In that time, I told a few people that we were evacuating, and got variations on the same response: “First a plague and now this. What’s next, locusts?” In texts and emails, my colleagues, friends, and family remarked that what was happening was “Biblical,” or an “act of God.” They did not mean to be flippant, I’m sure. I knew how it felt to encounter beauty, to grope for language, and to find every descriptor—“heavenly,” “dreamy,” “magical”—a flight from this world. It was surely no different with disaster. Still, it felt so inadequate as to be insulting. I did not want myth or allegory in the face of this real and total danger. I did not want this destruction rendered symbolic.
And to my surprise, I felt protective of God, or of my newfound idea of it. The force that brought forth the wheat from the earth should not be blamed for these fires, when we all knew who was at fault. We are the almighty ones, who had remade the world in our image.
We got in the car and drove for an hour, in the direction of blue sky, brushing away ash with the windshield wipers. Friends of Cindy and Doug’s had offered to host us at their house in Marin, up on a mountain. From there, we could see all of San Francisco and, beyond, on a ridge in the distance, the glowing, undulating line of fire. It looked like a narrow slit in the landscape, with the earth’s molten core seeping through.
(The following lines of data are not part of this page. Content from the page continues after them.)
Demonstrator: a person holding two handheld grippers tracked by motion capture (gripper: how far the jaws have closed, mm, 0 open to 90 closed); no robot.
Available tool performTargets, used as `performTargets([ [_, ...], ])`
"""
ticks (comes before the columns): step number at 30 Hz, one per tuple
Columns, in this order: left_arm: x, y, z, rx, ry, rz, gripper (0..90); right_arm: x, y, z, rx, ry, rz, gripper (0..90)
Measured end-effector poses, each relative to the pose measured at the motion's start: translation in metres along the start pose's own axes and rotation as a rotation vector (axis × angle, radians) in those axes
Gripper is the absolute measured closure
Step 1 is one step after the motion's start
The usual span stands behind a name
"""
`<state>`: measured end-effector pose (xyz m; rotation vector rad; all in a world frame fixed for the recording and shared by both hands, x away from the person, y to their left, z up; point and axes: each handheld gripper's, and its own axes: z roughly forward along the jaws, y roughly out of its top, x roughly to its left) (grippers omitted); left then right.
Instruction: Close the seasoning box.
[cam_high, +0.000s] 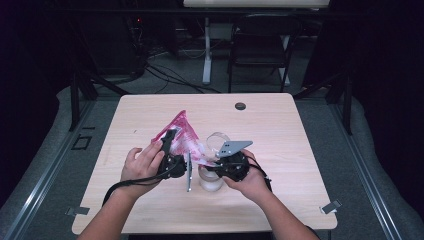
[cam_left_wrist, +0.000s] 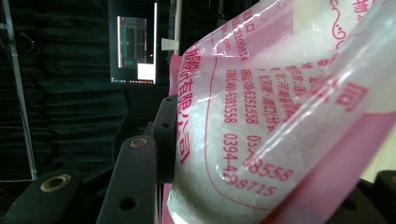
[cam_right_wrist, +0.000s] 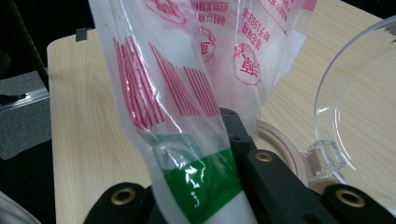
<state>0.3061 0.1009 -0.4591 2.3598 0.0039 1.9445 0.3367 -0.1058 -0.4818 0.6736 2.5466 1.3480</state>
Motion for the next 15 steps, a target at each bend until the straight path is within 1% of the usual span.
performTargets([
  [15,0.0032,0.0028,0.0002,-0.008,0.009,0.009,62.0,-0.0013,-0.0002,-0.0014,-0.007,0.002,0.006,88.2],
])
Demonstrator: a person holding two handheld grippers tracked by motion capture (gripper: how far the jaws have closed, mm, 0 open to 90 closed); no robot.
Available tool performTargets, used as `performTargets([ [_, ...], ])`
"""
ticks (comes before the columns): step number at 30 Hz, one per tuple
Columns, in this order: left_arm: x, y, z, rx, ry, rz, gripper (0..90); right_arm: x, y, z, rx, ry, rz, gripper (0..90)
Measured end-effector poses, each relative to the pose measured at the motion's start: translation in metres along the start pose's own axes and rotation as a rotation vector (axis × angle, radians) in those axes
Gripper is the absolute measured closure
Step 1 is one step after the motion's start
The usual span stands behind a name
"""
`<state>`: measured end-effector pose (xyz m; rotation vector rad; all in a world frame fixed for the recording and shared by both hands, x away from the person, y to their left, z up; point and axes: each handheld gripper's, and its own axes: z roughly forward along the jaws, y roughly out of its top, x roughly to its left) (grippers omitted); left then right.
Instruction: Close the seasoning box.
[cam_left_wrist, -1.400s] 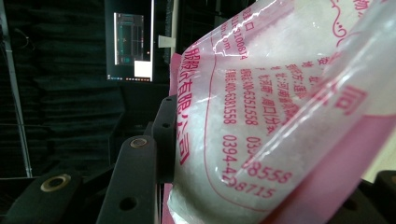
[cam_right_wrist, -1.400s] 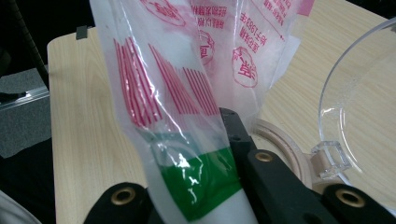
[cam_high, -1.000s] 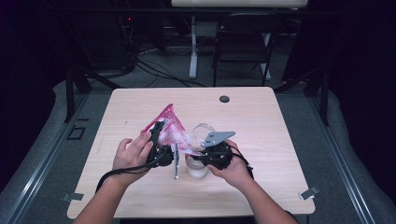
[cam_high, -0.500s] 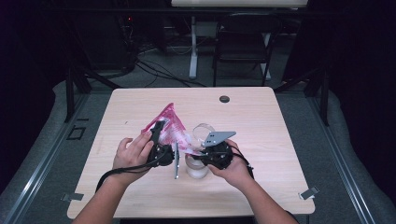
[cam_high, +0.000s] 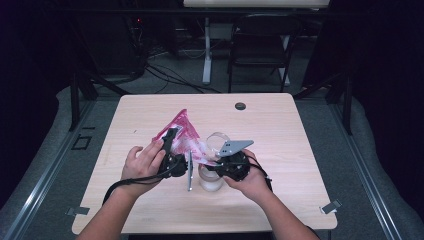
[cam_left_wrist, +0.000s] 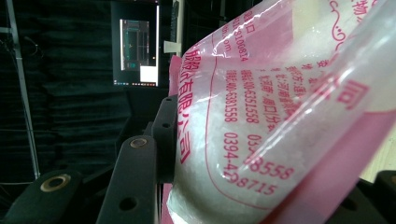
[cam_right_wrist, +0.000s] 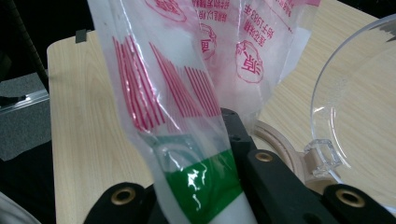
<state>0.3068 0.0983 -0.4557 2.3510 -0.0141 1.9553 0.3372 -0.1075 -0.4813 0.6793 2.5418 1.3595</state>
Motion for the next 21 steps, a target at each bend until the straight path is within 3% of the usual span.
performTargets([
  [21,0.0029,0.0057,-0.0012,-0.024,0.016,0.017,61.9,0.0001,-0.0023,-0.0029,0.006,-0.016,0.005,88.3],
])
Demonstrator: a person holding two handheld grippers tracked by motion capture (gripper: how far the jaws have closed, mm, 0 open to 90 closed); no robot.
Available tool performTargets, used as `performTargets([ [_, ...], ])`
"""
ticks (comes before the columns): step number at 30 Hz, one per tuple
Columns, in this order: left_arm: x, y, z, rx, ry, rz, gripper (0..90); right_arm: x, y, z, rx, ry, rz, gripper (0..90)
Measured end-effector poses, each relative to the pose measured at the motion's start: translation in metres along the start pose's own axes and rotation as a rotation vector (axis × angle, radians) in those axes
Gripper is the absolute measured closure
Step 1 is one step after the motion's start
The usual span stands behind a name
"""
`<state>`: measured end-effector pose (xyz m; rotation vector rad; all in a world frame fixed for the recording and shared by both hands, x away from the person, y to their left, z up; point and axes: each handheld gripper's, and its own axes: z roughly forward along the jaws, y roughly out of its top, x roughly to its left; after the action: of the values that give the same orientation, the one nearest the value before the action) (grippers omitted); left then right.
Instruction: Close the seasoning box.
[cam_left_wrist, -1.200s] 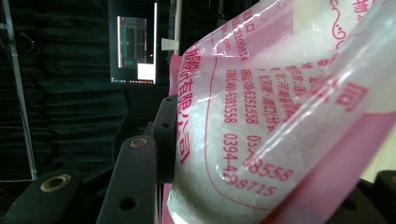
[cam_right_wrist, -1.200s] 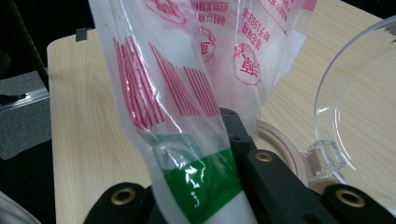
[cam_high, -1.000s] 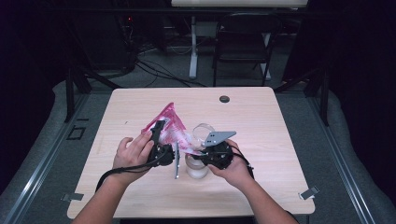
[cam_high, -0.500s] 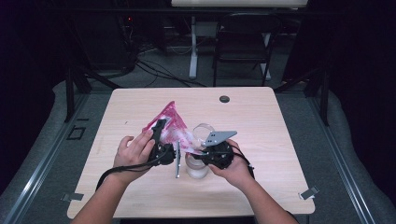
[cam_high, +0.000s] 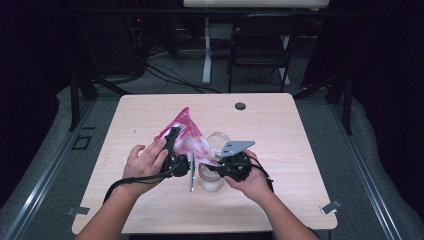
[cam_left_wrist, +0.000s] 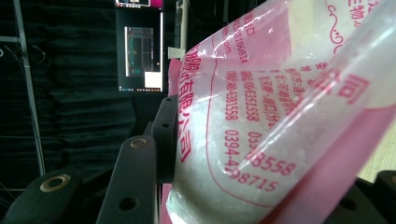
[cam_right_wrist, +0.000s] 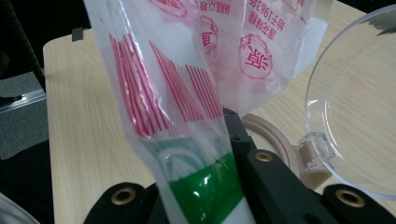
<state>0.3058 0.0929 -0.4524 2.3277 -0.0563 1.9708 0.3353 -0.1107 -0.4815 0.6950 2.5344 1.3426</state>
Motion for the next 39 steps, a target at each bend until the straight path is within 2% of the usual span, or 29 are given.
performTargets([
  [18,0.0003,0.0058,0.0014,-0.013,-0.014,0.018,61.9,-0.0007,-0.0036,-0.0033,0.008,-0.020,0.000,88.3],
  [28,0.0005,0.0079,0.0035,-0.004,-0.041,0.048,61.8,-0.0001,-0.0054,-0.0028,0.018,-0.027,-0.002,88.4],
  [39,0.0029,0.0092,0.0031,-0.004,-0.046,0.085,61.3,0.0005,-0.0061,-0.0012,0.020,-0.031,-0.002,88.5],
])
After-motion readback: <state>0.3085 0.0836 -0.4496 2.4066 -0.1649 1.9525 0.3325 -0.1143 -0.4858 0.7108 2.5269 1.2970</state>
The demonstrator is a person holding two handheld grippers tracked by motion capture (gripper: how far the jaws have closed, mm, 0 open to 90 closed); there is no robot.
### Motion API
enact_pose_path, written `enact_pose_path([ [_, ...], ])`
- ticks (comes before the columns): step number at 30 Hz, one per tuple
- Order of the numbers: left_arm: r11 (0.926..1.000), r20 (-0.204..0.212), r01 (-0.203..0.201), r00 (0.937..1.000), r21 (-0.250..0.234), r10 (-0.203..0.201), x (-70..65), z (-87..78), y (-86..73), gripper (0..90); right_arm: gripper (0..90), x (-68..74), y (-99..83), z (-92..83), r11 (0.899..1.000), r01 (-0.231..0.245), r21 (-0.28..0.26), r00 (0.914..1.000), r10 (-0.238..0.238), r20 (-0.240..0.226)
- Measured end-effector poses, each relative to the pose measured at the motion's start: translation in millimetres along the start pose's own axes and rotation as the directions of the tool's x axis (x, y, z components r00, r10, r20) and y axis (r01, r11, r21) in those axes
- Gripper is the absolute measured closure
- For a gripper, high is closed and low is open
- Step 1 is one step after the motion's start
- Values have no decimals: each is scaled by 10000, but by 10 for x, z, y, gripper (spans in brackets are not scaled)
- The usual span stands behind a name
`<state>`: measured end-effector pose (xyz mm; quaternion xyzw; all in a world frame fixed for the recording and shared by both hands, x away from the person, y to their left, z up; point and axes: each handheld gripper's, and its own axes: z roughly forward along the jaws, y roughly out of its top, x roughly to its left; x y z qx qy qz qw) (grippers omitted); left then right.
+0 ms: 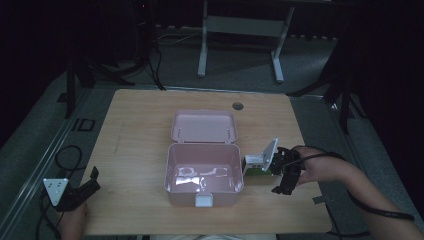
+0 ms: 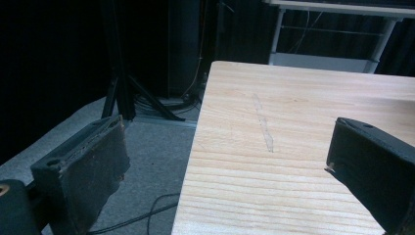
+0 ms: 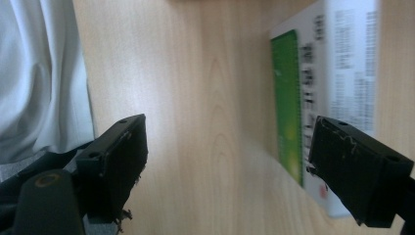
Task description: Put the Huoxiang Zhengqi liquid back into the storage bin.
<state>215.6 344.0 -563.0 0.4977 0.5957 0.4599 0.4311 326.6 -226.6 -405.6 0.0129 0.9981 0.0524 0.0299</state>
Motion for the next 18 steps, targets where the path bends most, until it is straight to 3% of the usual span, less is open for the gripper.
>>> enact_pose_path([
  [7, 10000, 21, -10, 10000, 21, 10, 0, 3, 0, 21, 168, -196, -19, -131, 9997, -71, 222, 9993, 63, 362],
  [9, 10000, 23, -23, 10000, 20, 23, -1, 3, 0, 21, 195, -313, -23, -149, 9992, -149, 379, 9984, 127, 553],
  [18, 10000, 46, -28, 10000, 27, 28, -4, 5, 0, 21, 279, -566, -14, -57, 9977, -96, 674, 9991, 68, 422],
])
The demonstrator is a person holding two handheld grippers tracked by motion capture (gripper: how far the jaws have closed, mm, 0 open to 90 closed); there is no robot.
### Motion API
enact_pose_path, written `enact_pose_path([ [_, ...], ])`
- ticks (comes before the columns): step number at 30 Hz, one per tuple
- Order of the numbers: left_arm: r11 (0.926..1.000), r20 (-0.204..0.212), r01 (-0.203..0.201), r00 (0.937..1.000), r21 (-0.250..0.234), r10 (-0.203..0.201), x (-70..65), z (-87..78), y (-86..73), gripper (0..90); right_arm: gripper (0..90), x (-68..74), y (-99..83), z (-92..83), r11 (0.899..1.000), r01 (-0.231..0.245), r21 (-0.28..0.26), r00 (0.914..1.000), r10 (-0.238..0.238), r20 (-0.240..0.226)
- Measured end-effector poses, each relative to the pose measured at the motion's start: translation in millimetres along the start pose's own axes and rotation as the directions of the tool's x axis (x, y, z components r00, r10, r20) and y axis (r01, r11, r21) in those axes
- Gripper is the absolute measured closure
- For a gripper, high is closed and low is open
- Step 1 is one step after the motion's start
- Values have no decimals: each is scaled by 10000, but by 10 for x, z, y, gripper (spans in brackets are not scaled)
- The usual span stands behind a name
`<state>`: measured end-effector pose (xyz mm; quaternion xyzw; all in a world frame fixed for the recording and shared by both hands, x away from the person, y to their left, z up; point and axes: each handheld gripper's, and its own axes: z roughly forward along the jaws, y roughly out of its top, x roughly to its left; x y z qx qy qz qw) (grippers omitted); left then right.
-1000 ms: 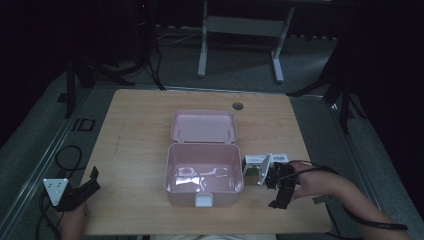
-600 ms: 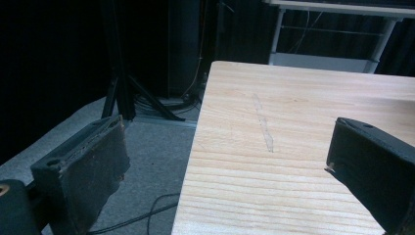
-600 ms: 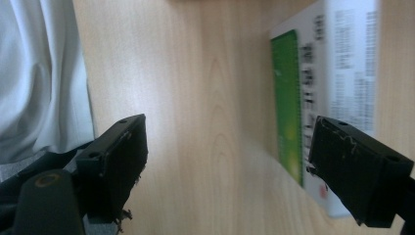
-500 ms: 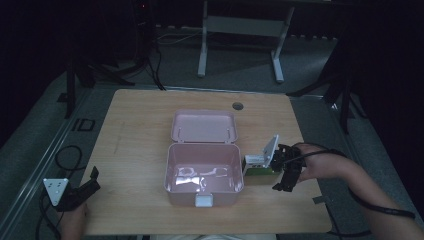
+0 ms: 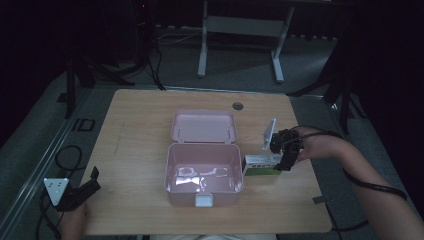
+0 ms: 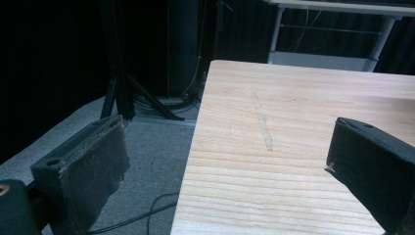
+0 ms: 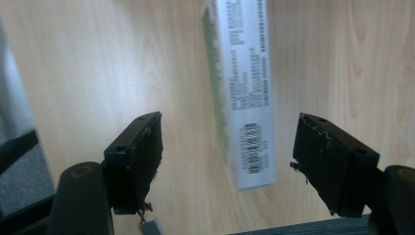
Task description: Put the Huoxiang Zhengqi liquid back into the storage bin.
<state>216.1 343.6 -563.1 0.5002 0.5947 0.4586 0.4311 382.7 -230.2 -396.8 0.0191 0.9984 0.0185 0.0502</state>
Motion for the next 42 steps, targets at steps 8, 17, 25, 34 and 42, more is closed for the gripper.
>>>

Our phones dinged with messages from friends who had stayed behind with a hose in hand, and from others who were now scattered across the region. A couple who lived only a mile away from Cindy and Doug lost their house—the house where they got married and raised their daughter—and Cindy read aloud from the tribute they’d written: “I will miss the millions of stars, the silence like I had never heard.”
On our third day of evacuation, we received an email from Elizabeth to the Honoré community with the subject line “A grateful Harvest and a Prayer for the Protection from Fires.” She had included photos and videos of our day in the field, which felt, at this point, as far away as Masada. The email announced proudly that our work had yielded a hundred and thirty pounds of Hourani grain, and thanked the earth and the volunteers for their generosity. Elizabeth then asked the community to join together in a blessing for that earth, now threatened by fires. “May we bless in a way that draws a circle of light containing the California wildfires and protecting the surrounding life and structures.” she wrote. “Bless those who selflessly step into the breach to fight these fires. Bless those who have suffered from the fire’s destruction.” As a principle of ordinary living, the idea of blessedness had seemed transformative. But as a plea in a crisis, it saddened me. Who could protect us from ourselves?
With the power cut, the farm’s irrigation system was shut off. Every day Doug drove back up to the farm to water the plants, determined, even when all could still be lost, not to let them die. He harvested peaches in the thick air and handed them out to the first responders he encountered on the road. One morning, over breakfast before he left, he read us a text from a friend and colleague who is a geomorphologist—a scientist who studies why the physical features of the earth form the way they do. “Feels like a mean and vengeful world. It isn’t. It doesn’t care at all,” he paused, his voice breaking, “but we do.” In the weeks to come, the fires would be contained but the heat wave would continue, and on a day that would reach 114 degrees, Elizabeth and her family would return for another day of work. There was still more wheat to be threshed.